Reputation: 927
It looks like this question has been asked many times, and I'm aware that the datastore has a storage limit of 1MB per entity, as explained here.
But. I'm still stuck...
Here the code I use to defer tasks (largely taken from the Google's sample Mapper code here):
class Mapper(object):
# Subclasses should replace this with a model class (eg, model.Person).
KIND = None
# Subclasses can replace this with a list of (property, value) tuples to filter by.
FILTERS = []
def __init__(self):
self.to_put = []
self.to_delete = []
def map(self, entity):
"""Updates a single entity.
Implementers should return a tuple containing two iterables (to_update, to_delete).
"""
return ([], [])
def finish(self):
"""Called when the mapper has finished, to allow for any final work to be done."""
pass
def get_query(self):
"""Returns a query over the specified kind, with any appropriate filters applied."""
q = self.KIND.query()
for prop, value in self.FILTERS:
q = q.filter(prop == value)
return q
def run(self, act_urlkey=None, batch_size=20):
"""Starts the mapper running."""
self._continue(None, batch_size)
def _batch_write(self):
"""Writes updates and deletes entities in a batch."""
if self.to_put:
ndb.put_multi(self.to_put)
self.to_put = []
if self.to_delete:
ndb.delete_multi(self.to_delete)
self.to_delete = []
def _continue(self, curs_str=None, batch_size=20):
logging.debug("entering _continue with curs_str: %s" % pprint.pformat(curs_str))
q = self.get_query()
# If we're resuming, pick up where we left off last time.
if curs_str is not None:
curs = Cursor.from_websafe_string(curs_str)
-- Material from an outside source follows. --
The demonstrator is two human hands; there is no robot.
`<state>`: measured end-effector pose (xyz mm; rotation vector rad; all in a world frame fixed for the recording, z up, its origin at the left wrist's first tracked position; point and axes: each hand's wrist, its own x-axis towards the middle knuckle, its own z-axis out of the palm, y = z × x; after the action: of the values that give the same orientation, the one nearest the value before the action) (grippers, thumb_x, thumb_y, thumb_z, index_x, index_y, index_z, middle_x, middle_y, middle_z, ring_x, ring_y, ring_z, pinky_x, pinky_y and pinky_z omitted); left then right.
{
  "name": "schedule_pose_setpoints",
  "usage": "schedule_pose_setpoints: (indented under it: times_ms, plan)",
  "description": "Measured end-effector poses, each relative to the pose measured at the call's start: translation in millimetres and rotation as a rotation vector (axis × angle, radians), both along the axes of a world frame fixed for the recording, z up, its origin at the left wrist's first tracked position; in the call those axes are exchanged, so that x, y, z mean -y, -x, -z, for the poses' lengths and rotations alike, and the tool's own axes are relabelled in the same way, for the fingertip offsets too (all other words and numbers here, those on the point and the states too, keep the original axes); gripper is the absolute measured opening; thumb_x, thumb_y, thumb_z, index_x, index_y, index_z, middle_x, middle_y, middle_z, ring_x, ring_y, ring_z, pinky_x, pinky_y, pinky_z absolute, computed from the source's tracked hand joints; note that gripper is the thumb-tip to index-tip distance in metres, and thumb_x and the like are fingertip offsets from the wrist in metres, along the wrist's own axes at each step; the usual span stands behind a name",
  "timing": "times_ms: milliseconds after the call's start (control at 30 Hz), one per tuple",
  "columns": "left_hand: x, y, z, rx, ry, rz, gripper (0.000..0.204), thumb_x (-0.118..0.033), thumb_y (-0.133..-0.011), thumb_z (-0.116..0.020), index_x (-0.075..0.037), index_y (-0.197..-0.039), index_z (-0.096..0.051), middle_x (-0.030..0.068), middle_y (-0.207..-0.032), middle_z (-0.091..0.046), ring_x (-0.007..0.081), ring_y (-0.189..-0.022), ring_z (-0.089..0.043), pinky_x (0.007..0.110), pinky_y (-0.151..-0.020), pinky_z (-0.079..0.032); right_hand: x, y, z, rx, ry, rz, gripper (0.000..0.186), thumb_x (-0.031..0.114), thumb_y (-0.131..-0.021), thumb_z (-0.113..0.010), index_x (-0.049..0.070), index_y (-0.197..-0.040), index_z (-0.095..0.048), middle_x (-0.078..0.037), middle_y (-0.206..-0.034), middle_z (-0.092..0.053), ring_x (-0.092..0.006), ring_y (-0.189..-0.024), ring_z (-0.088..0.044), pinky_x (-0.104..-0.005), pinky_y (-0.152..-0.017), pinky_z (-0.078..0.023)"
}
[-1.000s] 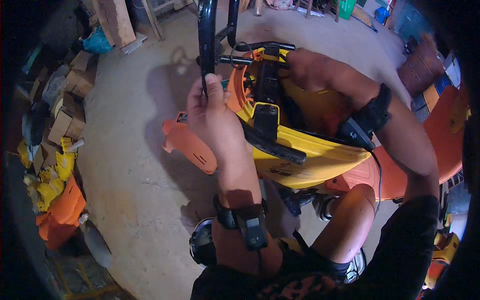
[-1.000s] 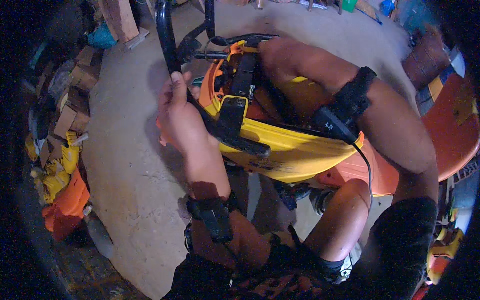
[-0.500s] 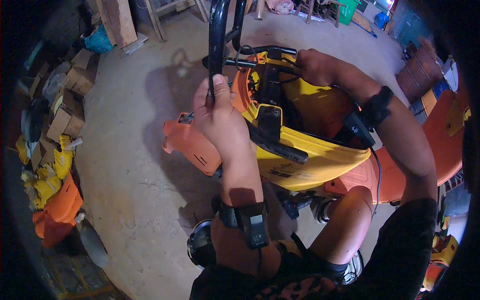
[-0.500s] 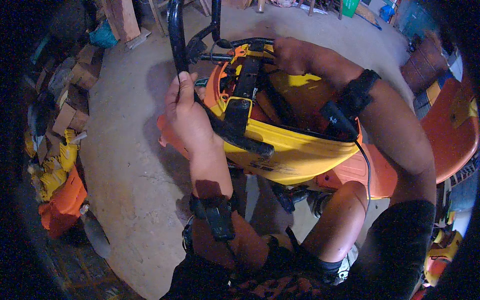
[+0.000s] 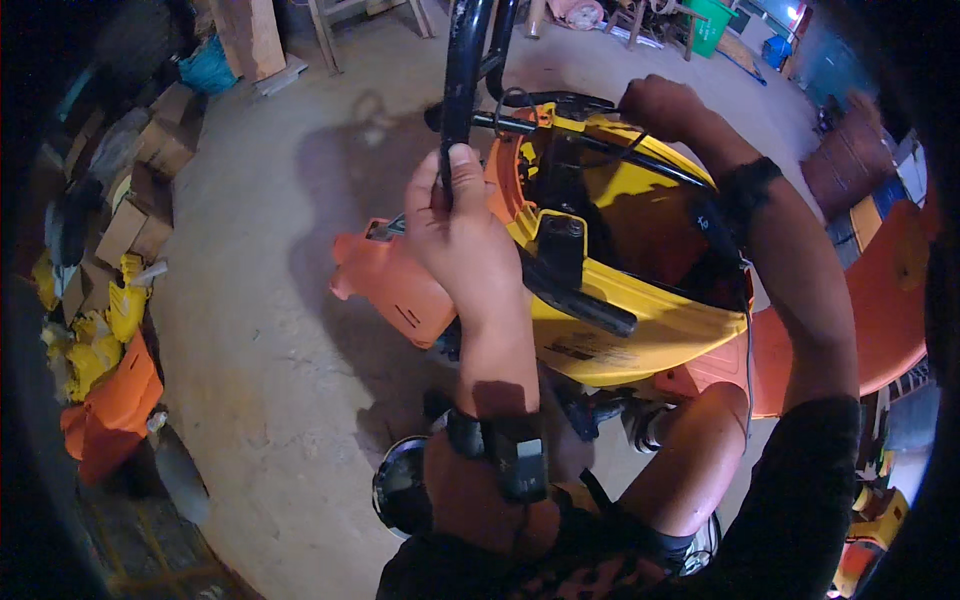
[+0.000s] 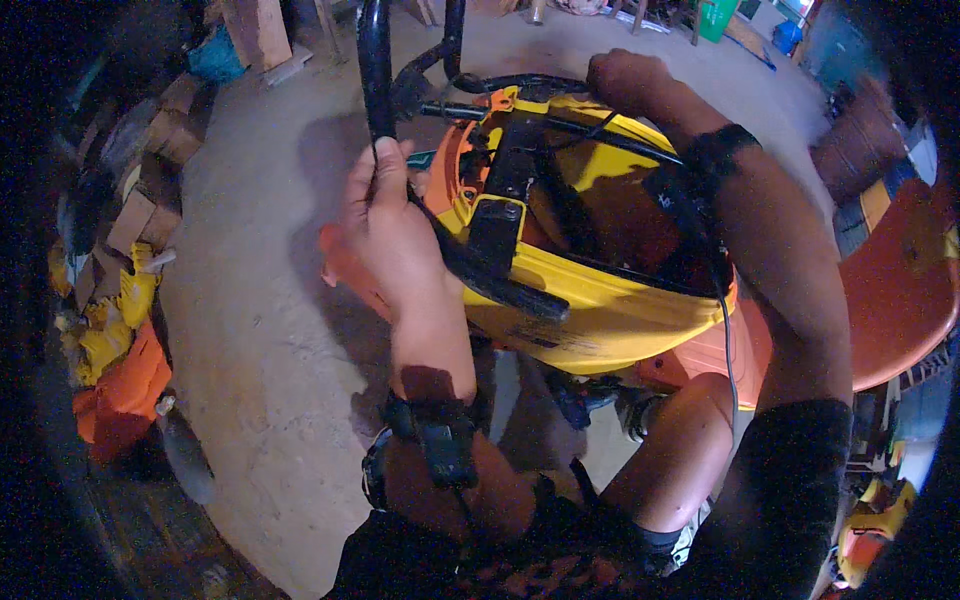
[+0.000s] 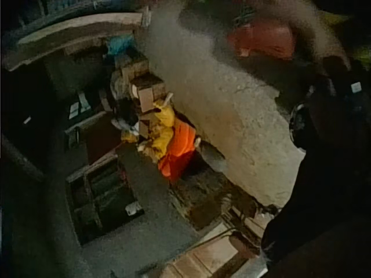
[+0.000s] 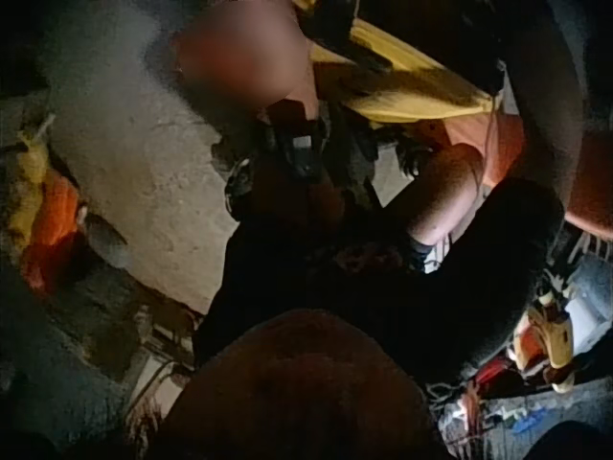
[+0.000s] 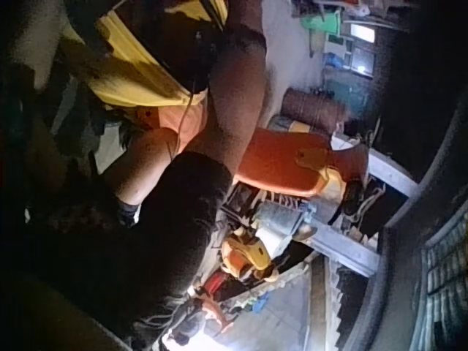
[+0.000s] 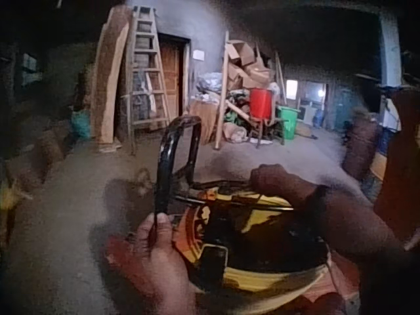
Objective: Working on the mechanical components inside the seat compartment of a yellow motorcycle/scooter.
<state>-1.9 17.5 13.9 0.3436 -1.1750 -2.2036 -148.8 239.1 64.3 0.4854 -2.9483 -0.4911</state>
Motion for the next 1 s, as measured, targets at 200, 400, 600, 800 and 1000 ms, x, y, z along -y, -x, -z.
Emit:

entities, next_curs, more = q.fetch_page(batch_size, start_cursor=curs)
else:
entities, next_curs, more = q.fetch_page(batch_size)
try:
# Steps over the results, returning each entity and its index.
for entity in entities:
self.map(entity)
if next_curs and more:
logging.debug("Mapper._continue - sys.getsizeof(self): %d, sys.getsizeof(next_curs.to_websafe_string()): %d, sys.getsizeof(batch_size): %d" % (
sys.getsizeof(self),
sys.getsizeof(next_curs.to_websafe_string()),
sys.getsizeof(batch_size)
))
deferred.defer(self._continue, next_curs.to_websafe_string(), batch_size)
else:
self.finish()
except:
exc_type, exc_value, exc_tb = sys.exc_info()
logging.exception(traceback.format_exception(exc_type, exc_value, exc_tb))
The code runs well, iterates through query pages a fairly large amount of time, but inevitably fails with this exception after some time:
Traceback (most recent call last):
File "/base/data/home/apps/s~xxx-test/backendadmin:beta-0-11-9.388453478982695515/bp_content/themes/xxx/handlers/mappers.py", line 90, in _continue
deferred.defer(self._continue, next_curs.to_websafe_string(), batch_size)
File "/base/data/home/runtimes/python27/python27_lib/versions/1/google/appengine/ext/deferred/deferred.py", line 272, in defer
key = _DeferredTaskEntity(data=pickled).put()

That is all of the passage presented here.